### AIM OF THE TASK:
In the listing below, find the line that contains "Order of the" and the line that contains "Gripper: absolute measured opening". Quote both and every line between them, exactly, and nothing more.

### DATA PROVIDED:

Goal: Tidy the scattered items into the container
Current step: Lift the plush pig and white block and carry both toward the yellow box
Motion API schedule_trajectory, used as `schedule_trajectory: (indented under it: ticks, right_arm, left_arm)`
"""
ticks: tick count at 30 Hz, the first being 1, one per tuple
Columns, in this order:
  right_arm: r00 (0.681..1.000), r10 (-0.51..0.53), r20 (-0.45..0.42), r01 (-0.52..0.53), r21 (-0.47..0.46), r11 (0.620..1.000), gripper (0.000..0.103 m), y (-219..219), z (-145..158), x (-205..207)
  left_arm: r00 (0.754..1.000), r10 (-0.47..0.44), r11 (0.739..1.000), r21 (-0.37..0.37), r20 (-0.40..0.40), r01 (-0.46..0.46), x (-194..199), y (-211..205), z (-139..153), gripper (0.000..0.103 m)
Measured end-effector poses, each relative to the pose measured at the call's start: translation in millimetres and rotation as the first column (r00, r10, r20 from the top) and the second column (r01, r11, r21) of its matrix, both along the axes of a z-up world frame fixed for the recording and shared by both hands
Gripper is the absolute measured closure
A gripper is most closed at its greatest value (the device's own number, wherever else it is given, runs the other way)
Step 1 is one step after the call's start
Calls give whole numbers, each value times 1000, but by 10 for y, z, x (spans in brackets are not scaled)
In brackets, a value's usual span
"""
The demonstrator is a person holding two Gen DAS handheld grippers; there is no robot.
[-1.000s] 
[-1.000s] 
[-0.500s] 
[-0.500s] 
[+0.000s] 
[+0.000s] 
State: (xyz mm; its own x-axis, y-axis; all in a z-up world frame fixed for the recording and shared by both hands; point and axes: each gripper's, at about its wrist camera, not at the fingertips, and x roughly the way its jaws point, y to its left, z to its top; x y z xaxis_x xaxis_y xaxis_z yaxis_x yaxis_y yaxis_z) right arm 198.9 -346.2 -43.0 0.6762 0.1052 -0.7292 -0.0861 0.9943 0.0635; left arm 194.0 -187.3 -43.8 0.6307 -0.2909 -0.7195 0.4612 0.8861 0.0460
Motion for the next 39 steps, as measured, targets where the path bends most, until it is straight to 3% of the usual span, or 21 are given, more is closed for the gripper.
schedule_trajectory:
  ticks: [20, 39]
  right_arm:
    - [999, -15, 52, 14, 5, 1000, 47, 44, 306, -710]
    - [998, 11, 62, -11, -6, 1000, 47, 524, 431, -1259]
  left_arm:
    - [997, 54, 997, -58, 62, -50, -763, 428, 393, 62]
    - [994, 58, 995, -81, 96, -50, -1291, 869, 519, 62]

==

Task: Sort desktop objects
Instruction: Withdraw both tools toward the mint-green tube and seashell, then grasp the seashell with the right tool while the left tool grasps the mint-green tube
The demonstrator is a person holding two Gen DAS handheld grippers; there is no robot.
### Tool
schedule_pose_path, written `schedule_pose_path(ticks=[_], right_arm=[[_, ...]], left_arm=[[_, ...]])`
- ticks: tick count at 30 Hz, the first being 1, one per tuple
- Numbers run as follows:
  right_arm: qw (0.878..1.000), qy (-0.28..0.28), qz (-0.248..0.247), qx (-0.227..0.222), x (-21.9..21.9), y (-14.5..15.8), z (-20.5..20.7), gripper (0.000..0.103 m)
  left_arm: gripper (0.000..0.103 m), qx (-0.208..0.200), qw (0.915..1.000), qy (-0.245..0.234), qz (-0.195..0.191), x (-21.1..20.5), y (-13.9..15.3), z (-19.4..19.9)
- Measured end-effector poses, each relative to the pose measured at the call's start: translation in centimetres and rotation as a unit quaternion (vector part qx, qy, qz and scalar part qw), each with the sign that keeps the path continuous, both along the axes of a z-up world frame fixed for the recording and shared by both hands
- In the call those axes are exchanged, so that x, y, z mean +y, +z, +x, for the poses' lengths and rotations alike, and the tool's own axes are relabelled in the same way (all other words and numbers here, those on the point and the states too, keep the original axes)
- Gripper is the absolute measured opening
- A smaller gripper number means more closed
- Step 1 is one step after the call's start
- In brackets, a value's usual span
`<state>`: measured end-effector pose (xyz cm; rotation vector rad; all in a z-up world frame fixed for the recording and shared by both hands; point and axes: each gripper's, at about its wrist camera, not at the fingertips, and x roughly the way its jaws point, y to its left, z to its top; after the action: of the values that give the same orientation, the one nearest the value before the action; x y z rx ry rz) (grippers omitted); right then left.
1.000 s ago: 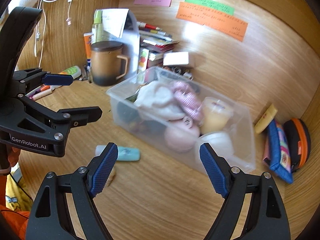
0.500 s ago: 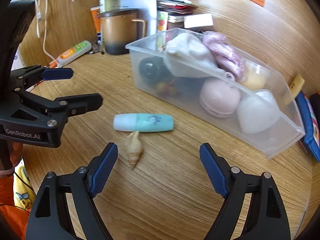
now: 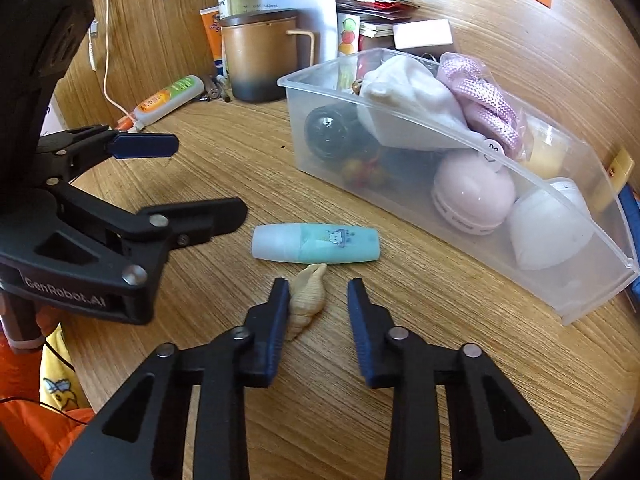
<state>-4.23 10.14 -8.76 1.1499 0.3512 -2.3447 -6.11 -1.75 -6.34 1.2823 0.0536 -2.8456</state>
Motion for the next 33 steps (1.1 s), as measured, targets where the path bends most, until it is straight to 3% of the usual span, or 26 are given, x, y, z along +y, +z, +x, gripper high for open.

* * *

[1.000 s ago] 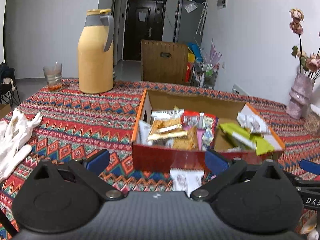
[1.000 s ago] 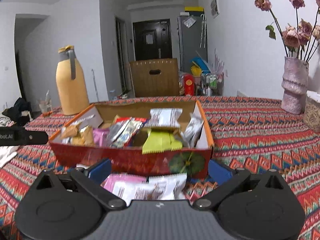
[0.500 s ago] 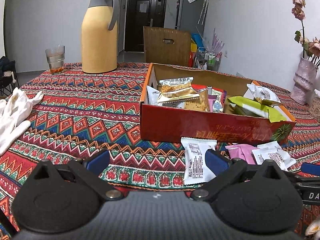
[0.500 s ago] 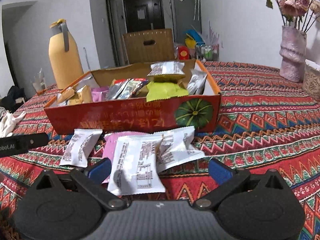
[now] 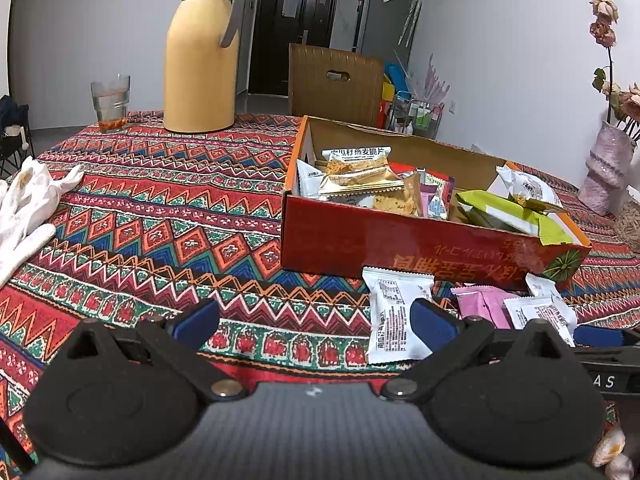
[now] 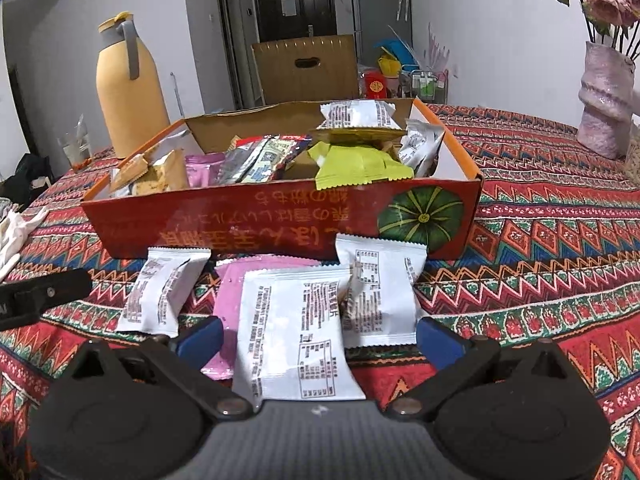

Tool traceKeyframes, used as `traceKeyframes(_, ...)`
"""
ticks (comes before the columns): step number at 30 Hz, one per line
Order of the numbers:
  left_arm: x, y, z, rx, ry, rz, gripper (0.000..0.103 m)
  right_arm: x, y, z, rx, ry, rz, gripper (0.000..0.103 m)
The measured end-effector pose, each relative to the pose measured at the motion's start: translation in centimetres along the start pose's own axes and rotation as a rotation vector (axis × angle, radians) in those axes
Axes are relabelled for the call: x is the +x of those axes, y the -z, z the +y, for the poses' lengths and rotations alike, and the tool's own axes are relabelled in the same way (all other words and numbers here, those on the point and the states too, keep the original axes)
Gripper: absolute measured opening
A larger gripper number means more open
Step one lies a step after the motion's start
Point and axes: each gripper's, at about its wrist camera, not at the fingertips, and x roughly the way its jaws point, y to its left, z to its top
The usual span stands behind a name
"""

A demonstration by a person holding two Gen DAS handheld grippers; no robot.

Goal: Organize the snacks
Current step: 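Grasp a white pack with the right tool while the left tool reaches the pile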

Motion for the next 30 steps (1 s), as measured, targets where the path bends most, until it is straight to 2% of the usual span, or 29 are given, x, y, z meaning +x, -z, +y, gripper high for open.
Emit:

### REPLY TO THE EXERCISE:
Order of the numbers:
  left_arm: x, y, z, rx, ry, rz, gripper (0.000..0.103 m)
  right_arm: x, y, z, rx, ry, rz, gripper (0.000..0.103 m)
The measured end-effector pose, each relative to the pose measured at the motion's start: translation in centimetres along the start pose's own axes and rotation as a rotation vector (axis × angle, radians) in those axes
Axes are relabelled for the call: x is the +x of those axes, y the -z, z the +y, for the poses' lengths and rotations alike, and the tool's own axes are relabelled in the same way (all other words and numbers here, those on the point and the states too, keep the original axes)
Gripper: absolute measured opening

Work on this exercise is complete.